◆ **PROMPT**
Your reply is to be the lines below, exactly as written, with images omitted.

== Segment start ==

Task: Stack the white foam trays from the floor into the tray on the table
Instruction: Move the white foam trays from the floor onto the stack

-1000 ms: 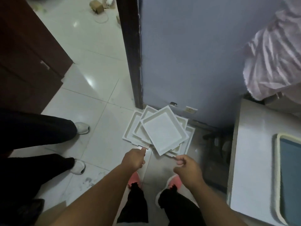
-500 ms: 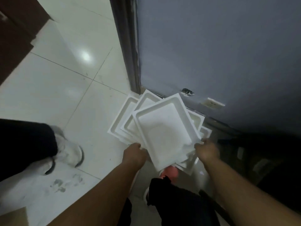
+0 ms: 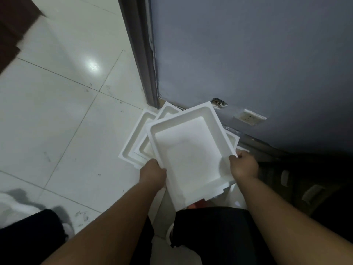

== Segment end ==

◆ **YOUR SOLUTION**
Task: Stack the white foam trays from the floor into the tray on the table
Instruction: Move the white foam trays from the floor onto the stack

-1000 ms: 
-500 ms: 
+0 ms: 

The answer is complete.